Exercise prompt = Report the count of lines below in which the string "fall" occurs; include nothing else.

++++

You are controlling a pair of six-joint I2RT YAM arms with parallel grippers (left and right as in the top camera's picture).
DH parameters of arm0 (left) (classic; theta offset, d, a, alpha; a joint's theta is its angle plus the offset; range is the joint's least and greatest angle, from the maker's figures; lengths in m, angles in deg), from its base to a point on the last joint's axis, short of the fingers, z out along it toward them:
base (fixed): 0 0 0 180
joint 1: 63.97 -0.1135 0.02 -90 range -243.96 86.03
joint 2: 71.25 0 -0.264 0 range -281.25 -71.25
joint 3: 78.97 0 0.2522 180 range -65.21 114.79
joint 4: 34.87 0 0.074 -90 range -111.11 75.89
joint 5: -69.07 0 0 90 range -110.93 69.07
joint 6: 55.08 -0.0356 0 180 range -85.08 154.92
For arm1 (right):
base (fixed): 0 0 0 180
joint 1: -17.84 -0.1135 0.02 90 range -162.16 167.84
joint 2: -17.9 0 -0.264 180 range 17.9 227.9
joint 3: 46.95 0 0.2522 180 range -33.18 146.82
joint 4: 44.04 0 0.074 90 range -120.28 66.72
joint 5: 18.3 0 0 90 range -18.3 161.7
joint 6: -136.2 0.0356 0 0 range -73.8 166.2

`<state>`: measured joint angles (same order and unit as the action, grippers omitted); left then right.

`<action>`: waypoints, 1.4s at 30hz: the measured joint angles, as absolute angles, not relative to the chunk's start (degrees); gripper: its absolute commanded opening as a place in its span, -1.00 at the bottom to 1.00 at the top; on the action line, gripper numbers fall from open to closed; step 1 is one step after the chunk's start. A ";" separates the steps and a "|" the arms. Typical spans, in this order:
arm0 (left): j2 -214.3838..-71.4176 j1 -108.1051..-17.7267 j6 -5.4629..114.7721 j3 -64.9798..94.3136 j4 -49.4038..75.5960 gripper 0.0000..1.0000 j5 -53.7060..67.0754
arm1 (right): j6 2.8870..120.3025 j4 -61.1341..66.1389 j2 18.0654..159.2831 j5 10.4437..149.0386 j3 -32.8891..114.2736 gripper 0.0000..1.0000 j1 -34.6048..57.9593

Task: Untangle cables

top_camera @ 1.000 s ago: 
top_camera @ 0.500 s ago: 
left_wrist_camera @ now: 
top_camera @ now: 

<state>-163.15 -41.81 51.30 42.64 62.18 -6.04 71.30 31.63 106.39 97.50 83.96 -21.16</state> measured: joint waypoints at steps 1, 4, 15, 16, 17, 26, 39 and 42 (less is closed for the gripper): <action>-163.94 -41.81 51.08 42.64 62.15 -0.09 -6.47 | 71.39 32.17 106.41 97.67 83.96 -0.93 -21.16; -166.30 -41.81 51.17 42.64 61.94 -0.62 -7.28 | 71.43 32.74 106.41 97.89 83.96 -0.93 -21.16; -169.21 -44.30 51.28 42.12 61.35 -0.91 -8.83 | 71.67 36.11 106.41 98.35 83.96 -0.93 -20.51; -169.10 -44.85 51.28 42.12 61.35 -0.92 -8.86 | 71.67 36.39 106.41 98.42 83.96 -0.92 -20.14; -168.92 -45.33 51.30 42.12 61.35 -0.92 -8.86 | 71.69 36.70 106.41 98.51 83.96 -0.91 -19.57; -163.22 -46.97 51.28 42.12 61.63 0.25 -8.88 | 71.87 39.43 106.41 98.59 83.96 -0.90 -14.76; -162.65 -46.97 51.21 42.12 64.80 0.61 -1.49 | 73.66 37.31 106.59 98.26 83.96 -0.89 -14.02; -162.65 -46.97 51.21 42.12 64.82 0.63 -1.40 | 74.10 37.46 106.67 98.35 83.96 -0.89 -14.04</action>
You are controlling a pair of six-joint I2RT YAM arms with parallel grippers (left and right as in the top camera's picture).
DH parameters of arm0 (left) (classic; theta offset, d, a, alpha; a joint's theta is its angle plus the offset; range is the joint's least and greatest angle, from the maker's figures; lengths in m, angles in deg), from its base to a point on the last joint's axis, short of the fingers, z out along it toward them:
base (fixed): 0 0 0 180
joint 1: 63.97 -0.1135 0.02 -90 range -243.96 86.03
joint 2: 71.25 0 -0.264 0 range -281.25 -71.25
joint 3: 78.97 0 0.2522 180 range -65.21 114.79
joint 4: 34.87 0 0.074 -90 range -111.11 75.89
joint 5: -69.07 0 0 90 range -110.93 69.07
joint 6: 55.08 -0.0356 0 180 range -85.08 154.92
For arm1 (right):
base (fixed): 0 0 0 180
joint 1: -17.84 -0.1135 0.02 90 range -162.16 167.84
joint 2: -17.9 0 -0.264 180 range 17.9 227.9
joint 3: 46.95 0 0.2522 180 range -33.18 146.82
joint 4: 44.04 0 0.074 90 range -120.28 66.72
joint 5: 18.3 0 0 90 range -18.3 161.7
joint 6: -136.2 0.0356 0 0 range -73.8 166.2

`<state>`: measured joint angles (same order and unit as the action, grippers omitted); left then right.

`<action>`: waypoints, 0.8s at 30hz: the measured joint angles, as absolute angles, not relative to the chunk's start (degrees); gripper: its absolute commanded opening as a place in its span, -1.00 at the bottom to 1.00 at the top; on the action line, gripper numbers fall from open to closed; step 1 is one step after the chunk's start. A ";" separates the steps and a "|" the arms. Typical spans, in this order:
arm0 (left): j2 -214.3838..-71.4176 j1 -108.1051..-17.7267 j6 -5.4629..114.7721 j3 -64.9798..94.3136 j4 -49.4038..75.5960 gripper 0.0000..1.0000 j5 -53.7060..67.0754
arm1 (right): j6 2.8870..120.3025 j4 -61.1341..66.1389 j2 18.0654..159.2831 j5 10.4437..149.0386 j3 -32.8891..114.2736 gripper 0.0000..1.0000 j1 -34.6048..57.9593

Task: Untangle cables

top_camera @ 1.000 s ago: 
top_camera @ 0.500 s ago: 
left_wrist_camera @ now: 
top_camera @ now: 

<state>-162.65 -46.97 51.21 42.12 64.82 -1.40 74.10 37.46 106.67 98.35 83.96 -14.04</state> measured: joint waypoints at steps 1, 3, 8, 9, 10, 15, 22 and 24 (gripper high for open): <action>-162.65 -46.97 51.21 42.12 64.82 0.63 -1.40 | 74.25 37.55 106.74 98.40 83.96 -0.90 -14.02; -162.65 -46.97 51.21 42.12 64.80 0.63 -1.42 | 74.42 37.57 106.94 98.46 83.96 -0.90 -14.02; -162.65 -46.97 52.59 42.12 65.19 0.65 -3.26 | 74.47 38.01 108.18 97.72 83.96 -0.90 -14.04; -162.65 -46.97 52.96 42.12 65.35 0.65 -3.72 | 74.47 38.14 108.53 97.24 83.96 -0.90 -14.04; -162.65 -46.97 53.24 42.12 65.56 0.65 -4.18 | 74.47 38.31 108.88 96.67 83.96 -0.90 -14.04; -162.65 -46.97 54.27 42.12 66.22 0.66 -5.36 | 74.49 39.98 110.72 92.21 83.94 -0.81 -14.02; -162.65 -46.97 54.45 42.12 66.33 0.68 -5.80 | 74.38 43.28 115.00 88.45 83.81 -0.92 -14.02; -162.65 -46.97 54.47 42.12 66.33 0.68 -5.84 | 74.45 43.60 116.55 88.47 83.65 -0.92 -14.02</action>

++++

Answer to this exercise = 2